Abstract
Individual-level studies on the coronavirus disease 2019 (COVID-19) have proliferated; however, research on neighborhood-level factors associated with COVID-19 is limited. We gathered the geographic data of all publically released COVID-19 cases in China and used a case-control (1:4 ratio) design to investigate the association between having COVID-19 cases in a neighborhood and number and types of public facilities nearby. Having more restaurants, shopping centers, hotels, living facilities, recreational facilities, public transits, educational institutions, and health service facilities was associated with significantly higher odds of having COVID-19 cases in a neighborhood. The associations for restaurants, hotels, reactional and education facilities were more pronounced in cities with fewer than six million people than those in larger cities. Our results have implications for designing targeted prevention strategies at the neighborhood level to reduce the burden of COVID-19.
Coronavirus disease (COVID-19) caused by the SARS-CoV-2 virus has claimed over ten million cases reported in 185 countries or regions by July 30, 2020 (1). Through massive societal efforts including a city-wide lock-down in Wuhan and nation-wide social distancing, the outbreak in China from January to April, 2020 has been contained (2). Studies on COVID-19 have proliferated since early 2020, with the majority focusing on individual-level risk factors for COVID-19 transmission and clinical management of COVID-19 patients. (3-6).
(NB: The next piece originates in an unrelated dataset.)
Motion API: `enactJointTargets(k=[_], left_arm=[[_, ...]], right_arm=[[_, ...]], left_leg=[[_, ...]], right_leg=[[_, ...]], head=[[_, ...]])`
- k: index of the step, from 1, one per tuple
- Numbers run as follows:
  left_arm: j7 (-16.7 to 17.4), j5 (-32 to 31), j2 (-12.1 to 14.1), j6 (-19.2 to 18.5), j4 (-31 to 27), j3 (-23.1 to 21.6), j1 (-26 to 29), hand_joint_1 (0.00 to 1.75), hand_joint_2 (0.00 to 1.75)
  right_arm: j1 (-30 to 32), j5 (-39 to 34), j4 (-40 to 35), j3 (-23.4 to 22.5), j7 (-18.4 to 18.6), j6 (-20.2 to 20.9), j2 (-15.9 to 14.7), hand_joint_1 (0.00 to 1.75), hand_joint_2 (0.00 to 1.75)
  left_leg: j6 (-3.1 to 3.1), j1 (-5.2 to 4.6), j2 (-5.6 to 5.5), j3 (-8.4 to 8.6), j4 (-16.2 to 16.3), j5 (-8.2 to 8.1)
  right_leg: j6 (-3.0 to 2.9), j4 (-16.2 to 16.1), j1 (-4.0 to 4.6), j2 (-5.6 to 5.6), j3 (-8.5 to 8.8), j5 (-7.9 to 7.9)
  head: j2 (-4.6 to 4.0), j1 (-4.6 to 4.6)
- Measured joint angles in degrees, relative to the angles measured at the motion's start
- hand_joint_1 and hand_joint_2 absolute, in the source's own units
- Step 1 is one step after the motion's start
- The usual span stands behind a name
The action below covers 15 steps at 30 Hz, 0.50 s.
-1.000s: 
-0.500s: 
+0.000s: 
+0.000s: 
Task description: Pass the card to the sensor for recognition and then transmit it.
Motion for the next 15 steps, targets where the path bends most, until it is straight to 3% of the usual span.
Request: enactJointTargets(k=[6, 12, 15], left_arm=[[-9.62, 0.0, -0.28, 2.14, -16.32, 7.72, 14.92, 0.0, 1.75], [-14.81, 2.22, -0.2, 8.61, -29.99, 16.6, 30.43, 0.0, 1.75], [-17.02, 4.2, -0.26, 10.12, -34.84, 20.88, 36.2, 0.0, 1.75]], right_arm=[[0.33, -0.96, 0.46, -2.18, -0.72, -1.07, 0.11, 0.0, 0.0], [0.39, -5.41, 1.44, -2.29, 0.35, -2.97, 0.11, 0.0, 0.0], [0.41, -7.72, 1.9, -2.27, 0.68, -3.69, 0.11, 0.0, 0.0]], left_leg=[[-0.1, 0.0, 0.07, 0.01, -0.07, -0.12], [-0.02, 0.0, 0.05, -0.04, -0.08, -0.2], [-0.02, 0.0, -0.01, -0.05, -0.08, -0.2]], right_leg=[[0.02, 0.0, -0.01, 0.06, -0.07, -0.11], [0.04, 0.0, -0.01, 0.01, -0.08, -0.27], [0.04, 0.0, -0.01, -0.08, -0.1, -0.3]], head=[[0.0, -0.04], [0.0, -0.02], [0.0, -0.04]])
However, neighborhood-level factors have been relatively understudied, despite contributing to infectious risk and being potential targets for disease prevention and management. For instance, prior studies have demonstrated that neighborhood-level public facilities, such as surrounding gyms and restaurant, are associated with infectious disease transmission, particularly in diseases transmitted by contact, aerosols, or droplets (7-10). However, little is known about the potential role of these types of public facilities in COVID-19 transmission.
Since the early stage of the COVID-19 pandemic, Chinese local governments and Centers for Disease Control and Prevention (CDC) regularly released online the names of neighborhoods with confirmed cases of COVID-19. This was done primarily to increase outbreak transparency and risk awareness for nearby residents, but it also provided a valuable data source for neighborhood-level geospatial studies. One of the defining features of neighborhoods is the number of public facilities surrounding the living areas. These facilities include gyms, restaurants, and parks, where residents, particularly older adults, spend most of their time when not at home (11, 12), and are thus highly relevant for potential susceptibility to COVID-19 (13).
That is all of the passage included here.